# [PROBLEM TO SOLVE]
Among the entries below, which lines include the string "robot"? Show each one.

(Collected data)

↓↓↓

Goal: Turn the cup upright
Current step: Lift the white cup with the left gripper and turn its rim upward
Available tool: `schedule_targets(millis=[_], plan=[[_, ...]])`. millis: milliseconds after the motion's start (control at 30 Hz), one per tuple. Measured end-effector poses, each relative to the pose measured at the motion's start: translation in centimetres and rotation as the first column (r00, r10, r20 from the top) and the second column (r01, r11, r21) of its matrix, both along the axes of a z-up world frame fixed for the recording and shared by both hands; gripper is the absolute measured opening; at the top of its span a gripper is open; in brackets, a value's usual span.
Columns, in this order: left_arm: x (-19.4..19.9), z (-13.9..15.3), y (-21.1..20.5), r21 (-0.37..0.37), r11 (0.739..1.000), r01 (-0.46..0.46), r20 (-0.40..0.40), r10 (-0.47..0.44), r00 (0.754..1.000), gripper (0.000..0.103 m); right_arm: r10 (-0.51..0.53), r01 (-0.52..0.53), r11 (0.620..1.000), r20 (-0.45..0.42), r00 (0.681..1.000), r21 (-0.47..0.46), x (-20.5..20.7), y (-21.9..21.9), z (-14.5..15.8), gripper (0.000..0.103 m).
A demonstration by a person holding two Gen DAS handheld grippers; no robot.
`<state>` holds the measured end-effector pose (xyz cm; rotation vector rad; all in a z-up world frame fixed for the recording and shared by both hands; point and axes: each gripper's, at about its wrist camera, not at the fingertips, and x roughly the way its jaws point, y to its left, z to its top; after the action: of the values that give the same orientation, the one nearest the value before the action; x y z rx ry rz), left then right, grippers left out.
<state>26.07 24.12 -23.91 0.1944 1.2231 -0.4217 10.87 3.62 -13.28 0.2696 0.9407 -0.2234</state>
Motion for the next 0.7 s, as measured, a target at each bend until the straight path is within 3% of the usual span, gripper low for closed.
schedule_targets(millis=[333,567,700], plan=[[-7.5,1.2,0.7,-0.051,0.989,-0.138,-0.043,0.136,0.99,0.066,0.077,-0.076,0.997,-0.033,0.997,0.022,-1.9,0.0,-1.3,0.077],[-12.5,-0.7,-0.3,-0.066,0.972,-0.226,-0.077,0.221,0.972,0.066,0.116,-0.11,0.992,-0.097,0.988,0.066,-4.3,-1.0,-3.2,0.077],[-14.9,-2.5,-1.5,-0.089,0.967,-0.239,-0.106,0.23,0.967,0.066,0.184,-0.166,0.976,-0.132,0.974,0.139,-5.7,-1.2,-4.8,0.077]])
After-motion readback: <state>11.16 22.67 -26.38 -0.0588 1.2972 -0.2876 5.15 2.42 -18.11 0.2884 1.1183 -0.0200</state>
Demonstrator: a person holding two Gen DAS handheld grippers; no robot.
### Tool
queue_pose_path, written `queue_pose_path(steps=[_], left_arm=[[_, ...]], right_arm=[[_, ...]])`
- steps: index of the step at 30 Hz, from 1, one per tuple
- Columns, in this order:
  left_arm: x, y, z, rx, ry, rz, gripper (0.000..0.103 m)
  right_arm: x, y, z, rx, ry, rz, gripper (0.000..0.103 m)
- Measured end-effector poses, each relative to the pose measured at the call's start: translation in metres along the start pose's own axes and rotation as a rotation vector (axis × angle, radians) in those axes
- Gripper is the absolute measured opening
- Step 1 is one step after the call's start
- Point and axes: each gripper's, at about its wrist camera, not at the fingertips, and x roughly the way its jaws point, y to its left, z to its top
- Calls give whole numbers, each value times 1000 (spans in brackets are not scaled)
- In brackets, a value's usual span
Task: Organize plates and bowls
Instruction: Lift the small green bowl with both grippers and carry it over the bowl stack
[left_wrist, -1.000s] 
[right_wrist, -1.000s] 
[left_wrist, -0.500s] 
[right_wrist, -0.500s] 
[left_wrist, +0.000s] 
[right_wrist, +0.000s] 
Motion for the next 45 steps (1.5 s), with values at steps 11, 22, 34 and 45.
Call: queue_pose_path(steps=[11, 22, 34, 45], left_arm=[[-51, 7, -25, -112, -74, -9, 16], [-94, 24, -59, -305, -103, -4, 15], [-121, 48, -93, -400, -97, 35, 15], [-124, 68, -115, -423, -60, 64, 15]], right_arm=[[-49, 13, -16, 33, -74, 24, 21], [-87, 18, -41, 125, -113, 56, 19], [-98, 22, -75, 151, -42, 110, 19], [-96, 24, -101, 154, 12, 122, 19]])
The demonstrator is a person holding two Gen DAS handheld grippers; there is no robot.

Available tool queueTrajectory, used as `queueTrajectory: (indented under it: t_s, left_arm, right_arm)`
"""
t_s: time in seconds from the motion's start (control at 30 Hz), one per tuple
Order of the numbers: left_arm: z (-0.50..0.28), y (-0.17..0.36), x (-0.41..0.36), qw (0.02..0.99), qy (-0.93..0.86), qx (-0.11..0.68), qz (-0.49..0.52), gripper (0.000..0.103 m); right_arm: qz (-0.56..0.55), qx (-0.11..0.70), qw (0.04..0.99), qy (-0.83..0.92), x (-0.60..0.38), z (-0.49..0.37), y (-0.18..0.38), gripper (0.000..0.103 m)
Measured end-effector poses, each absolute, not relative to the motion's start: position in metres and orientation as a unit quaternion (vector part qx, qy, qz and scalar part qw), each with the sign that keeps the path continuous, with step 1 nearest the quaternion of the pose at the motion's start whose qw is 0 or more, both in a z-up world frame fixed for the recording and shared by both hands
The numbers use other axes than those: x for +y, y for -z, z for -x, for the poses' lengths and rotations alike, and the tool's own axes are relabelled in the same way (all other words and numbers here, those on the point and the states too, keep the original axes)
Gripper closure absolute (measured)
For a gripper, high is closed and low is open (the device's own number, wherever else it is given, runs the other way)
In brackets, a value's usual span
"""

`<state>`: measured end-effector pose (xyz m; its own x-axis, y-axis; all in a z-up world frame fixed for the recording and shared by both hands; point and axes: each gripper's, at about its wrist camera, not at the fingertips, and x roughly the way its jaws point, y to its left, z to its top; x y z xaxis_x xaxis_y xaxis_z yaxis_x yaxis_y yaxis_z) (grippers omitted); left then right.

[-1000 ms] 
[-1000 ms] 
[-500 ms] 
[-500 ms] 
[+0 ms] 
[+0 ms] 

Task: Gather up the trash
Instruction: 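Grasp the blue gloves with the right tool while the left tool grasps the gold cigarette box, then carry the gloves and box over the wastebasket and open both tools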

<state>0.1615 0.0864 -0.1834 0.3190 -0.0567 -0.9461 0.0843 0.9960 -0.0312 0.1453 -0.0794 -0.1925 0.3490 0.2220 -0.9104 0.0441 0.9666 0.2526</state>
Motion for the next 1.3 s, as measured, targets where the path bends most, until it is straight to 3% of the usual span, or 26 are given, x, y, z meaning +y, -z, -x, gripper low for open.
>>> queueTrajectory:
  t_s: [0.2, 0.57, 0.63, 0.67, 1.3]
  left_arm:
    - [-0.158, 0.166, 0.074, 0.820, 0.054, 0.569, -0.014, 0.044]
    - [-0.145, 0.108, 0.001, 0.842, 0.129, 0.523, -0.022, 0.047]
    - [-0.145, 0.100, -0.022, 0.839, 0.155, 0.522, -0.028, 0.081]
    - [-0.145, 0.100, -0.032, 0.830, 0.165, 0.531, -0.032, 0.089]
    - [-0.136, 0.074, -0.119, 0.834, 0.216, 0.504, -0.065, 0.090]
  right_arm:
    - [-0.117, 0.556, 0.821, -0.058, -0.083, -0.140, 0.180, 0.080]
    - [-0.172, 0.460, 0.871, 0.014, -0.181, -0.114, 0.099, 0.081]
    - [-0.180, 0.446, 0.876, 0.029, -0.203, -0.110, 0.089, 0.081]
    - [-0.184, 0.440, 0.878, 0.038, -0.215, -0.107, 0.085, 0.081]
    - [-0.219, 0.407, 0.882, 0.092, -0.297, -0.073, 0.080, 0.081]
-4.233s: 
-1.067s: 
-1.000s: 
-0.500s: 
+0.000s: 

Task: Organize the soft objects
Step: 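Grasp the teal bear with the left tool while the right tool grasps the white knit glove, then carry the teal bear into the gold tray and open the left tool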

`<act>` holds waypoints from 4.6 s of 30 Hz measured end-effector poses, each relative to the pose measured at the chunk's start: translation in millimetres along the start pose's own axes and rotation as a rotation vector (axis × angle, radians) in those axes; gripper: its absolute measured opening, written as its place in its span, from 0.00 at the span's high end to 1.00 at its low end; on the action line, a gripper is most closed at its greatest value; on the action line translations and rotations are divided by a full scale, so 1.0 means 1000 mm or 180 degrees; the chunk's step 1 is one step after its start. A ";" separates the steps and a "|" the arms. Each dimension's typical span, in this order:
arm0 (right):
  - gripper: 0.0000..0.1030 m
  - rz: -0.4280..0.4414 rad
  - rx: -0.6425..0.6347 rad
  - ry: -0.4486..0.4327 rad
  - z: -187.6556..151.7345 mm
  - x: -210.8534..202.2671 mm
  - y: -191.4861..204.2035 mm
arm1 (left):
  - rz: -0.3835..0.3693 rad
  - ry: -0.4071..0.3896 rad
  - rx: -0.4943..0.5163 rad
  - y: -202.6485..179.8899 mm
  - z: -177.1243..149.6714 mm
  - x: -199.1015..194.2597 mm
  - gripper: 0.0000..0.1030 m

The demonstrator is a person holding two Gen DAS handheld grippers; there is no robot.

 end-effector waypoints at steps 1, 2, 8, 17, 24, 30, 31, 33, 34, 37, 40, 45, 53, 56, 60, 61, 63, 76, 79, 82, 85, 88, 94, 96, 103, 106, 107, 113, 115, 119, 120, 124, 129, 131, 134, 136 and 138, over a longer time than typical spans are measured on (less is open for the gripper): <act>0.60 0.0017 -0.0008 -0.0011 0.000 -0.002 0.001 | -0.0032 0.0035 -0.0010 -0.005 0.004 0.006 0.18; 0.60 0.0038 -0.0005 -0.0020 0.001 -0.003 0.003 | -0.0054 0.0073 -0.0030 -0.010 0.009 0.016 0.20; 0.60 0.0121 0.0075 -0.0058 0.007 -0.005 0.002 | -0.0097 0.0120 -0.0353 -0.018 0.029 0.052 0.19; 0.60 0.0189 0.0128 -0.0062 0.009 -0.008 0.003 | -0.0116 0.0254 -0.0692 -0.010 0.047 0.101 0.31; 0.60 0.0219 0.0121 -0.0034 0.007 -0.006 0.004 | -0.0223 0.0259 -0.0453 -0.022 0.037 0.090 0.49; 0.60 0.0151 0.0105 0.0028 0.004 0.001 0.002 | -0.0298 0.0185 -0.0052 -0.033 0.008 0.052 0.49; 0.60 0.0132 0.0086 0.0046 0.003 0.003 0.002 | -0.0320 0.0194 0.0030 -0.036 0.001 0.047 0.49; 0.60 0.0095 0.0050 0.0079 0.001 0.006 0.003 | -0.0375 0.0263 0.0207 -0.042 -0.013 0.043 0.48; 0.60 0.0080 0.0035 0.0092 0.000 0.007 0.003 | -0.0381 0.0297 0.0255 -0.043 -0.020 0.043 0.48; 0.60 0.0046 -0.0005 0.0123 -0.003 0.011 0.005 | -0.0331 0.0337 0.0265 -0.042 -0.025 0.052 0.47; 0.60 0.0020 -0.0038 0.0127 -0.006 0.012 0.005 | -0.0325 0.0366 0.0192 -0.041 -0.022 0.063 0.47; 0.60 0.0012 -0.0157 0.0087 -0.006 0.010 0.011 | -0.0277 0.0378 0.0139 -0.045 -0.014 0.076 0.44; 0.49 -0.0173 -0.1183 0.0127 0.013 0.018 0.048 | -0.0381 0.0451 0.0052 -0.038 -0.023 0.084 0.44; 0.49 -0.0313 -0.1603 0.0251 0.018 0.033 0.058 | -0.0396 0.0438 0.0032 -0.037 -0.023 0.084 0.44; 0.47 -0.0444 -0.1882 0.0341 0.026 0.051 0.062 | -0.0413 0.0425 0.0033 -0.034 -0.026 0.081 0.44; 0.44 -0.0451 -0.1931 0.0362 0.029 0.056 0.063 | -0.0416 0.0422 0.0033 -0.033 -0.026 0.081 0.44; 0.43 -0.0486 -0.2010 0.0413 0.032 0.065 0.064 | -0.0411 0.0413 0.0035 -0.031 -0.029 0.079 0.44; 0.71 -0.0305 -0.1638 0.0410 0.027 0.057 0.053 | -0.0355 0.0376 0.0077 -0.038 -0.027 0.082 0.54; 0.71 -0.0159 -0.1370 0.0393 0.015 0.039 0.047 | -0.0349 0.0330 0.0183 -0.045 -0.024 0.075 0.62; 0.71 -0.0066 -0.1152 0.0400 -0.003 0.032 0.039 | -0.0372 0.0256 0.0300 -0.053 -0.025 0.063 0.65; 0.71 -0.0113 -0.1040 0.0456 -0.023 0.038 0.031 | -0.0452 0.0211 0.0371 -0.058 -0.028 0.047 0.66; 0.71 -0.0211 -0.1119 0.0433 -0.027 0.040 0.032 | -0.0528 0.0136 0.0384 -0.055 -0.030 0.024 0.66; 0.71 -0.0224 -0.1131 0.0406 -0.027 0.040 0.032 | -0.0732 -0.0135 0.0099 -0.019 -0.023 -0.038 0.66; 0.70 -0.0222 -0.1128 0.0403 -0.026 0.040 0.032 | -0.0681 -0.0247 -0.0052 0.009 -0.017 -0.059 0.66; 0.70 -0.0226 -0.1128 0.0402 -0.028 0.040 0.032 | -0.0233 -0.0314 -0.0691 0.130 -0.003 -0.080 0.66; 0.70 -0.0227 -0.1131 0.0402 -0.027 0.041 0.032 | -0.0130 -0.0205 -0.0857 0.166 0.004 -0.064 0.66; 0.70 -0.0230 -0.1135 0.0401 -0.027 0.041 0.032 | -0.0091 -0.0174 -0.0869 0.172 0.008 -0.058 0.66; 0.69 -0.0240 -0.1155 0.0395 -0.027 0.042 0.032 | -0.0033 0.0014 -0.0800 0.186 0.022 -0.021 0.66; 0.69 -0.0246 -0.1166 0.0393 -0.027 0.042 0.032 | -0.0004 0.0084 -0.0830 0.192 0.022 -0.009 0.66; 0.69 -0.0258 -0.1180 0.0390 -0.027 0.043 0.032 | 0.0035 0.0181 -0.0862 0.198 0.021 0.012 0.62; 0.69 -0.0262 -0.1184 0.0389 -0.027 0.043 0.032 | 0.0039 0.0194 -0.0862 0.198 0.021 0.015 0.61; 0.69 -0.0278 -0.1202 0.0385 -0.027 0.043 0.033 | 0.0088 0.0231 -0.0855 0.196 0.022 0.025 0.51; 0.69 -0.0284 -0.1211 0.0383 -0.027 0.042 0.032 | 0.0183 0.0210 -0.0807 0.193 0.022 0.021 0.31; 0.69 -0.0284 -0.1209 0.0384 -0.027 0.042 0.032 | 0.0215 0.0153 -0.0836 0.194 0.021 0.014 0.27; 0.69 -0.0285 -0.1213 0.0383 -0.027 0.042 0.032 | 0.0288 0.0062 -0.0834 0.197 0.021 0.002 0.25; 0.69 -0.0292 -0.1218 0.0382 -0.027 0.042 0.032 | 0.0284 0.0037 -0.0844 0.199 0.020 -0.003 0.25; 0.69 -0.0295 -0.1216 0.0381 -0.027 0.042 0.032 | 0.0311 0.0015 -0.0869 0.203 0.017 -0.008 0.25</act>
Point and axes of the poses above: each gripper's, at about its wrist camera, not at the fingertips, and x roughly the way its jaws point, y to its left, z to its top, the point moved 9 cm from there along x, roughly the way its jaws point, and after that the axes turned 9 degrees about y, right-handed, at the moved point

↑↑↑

# [WRITTEN ANSWER]
A demonstration by a person holding two Gen DAS handheld grippers; no robot.
Demonstrator: a person holding two Gen DAS handheld grippers; no robot.
The demonstrator is a person holding two Gen DAS handheld grippers; there is no robot.
The demonstrator is a person holding two Gen DAS handheld grippers; there is no robot.

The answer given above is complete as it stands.